In recent years, the Flemish Pass Basin has been gaining momentum as an area of potential high-volume resources on the frontier of remote, deep-water offshore oil development. This simulation study utilizes three sector models representing regional, discovered reservoirs, and two tuned fluid models representing oil sampled from wells in the Flemish Pass Basin. Generally speaking, WAG is considered a late-life enhanced oil recovery (EOR) technique, while implementing WAG immediately upon first oil for secondary recovery is less common; however, may be equally or more valuable.
This study aims to evaluate three secondary oil recovery methods, water flooding, gas flooding, and water-alternating-gas (WAG) flooding. Each recovery method is simulated with Schlumberger’s ECLIPSE reservoir simulator and uses a combination of three distinct reservoir geo-models and two fluid models. This study is a sensitivity analysis using geo-models that represent three discovered regions and two sampled fluids from the Flemish Pass Basin.
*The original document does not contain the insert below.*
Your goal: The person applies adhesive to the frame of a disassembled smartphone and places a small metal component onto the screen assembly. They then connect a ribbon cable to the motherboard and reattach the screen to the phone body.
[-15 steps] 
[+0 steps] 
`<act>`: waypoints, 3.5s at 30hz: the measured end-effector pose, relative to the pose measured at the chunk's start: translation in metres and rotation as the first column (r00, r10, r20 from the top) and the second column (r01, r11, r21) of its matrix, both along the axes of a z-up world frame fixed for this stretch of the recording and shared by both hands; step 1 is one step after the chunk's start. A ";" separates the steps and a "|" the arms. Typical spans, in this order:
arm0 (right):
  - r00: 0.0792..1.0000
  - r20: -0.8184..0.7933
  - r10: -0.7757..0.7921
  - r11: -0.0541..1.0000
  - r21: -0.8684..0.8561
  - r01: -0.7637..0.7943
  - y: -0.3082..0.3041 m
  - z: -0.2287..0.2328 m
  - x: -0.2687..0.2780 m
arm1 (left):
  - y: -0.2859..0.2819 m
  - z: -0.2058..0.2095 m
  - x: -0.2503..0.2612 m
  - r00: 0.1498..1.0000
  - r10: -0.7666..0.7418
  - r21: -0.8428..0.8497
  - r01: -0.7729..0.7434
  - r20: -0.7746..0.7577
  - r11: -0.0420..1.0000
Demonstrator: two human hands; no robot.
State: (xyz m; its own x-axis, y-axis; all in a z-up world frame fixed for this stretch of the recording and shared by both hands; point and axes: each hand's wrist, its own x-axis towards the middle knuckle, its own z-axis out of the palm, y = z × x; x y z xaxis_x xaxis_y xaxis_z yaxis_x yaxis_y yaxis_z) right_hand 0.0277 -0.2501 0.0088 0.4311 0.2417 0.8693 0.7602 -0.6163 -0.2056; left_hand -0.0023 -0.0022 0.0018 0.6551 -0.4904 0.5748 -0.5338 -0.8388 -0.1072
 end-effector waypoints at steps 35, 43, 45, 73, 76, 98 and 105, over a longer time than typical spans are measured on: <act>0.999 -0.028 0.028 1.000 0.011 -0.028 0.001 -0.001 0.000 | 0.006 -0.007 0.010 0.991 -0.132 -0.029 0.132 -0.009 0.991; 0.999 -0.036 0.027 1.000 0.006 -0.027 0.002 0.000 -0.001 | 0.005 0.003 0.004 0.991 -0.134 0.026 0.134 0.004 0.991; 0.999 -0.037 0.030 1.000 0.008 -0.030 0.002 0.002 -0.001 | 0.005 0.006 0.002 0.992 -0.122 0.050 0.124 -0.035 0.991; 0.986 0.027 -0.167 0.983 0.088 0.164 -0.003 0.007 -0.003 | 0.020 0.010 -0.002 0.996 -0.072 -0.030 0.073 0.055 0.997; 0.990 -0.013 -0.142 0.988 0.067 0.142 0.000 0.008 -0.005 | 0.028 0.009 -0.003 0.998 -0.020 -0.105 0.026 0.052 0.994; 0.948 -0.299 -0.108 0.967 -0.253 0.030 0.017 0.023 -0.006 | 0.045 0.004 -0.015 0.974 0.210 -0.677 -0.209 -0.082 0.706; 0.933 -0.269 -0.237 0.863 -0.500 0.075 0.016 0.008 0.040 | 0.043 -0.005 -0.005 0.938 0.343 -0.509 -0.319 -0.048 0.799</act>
The study is aimed at evaluating the effects of the various recovery methods over a duration of either five- or twenty-year forecast periods.
Results from this study capture an inherent uncertainty by drawing from eighteen simulation cases to quantify the relative benefit of each recovery method. These results indicate that using WAG as a secondary recovery method can yield a 4% to 10% increase in recovery over water or gas flood, and that secondary WAG can extend a well pair’s production plateau by up to 80% in specific circumstances.
Further observations indicate that secondary WAG in light oil reservoirs yield a ∼10% increase in recovery over secondary water or gas flooding. Using WAG in a medium oil reservoir yields a 4% to 9% increase in recovery over water flood, and a 2% to 16% increase in recovery over gas flood. In terms of geology, WAG is observed to be most valuable in ultra-high-quality reservoirs. The better the reservoir quality, the more recovery improvement. In terms of fluids, the medium oil responds best to the gas injection phase of WAG while the light oil appears to respond well to both phases. During development optimization, these trends can be accounted for in the injection cycle timing and duration for each phase.
In terms of using WAG as a tertiary recovery method after a period of water or gas flooding, tertiary WAG is observed to be most beneficial in the low to medium quality reservoirs. Tertiary WAG extends the production duration and results in a ∼4% increase in recovery beyond water flooding. Study results go on to quantify the differences in water and gas breakthrough as a factor of pore volume injected (PVI) and conclusions further indicate which reservoirs are best suited for each recovery method.